**PROBLEM DETAILS**
Please report how many lines in these records contain the string "gripper", and give nothing besides the number.

********

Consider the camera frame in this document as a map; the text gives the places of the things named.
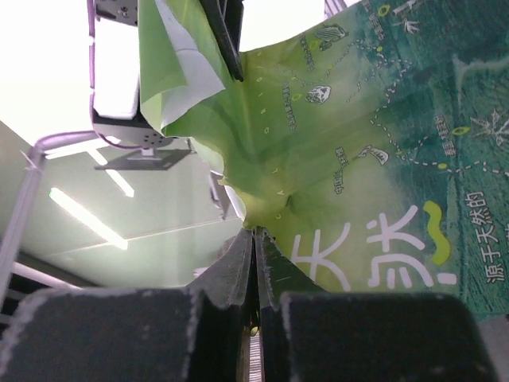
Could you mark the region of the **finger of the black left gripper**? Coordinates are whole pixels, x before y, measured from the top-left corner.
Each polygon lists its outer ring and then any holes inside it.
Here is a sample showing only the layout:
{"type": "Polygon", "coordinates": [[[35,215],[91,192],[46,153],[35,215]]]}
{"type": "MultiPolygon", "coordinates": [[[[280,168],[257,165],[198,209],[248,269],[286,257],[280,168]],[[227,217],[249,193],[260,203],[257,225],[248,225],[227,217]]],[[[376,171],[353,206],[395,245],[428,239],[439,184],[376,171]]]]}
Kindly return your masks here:
{"type": "Polygon", "coordinates": [[[200,0],[223,60],[235,80],[243,81],[239,54],[243,21],[242,0],[200,0]]]}

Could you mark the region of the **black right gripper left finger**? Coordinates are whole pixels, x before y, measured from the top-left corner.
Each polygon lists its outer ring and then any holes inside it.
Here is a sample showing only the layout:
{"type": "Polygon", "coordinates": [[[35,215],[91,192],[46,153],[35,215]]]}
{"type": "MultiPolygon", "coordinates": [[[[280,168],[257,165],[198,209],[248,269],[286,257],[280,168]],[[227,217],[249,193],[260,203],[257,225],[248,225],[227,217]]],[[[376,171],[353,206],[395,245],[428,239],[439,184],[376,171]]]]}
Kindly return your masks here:
{"type": "Polygon", "coordinates": [[[4,381],[246,381],[253,236],[187,286],[44,289],[1,340],[4,381]]]}

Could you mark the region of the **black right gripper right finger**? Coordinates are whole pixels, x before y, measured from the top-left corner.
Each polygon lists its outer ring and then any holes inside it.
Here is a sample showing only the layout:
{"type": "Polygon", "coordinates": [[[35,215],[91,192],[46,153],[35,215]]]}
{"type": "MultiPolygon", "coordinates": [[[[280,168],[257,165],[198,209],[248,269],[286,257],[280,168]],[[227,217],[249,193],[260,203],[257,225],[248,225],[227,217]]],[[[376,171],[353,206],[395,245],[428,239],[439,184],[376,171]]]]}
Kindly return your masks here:
{"type": "Polygon", "coordinates": [[[498,381],[479,326],[440,293],[331,293],[254,230],[265,381],[498,381]]]}

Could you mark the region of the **green litter bag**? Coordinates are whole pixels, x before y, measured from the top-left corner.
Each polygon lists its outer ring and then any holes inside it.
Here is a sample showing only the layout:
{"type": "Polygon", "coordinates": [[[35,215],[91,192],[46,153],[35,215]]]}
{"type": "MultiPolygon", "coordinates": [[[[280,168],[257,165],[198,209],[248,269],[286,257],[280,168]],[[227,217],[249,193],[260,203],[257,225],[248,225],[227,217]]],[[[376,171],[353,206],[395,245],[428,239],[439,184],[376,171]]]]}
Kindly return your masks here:
{"type": "Polygon", "coordinates": [[[508,4],[362,1],[240,56],[198,1],[138,4],[141,111],[329,291],[508,312],[508,4]]]}

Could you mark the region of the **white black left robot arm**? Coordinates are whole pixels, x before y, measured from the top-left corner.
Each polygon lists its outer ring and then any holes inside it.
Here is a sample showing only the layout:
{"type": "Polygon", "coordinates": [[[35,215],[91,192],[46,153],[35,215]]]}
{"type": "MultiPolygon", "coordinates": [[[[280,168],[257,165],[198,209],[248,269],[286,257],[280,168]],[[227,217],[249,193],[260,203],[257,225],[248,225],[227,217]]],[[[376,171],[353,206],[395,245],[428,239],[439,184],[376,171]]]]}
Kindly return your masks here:
{"type": "Polygon", "coordinates": [[[135,149],[242,142],[239,1],[90,1],[90,113],[135,149]]]}

********

**WRITTEN RESPONSE**
3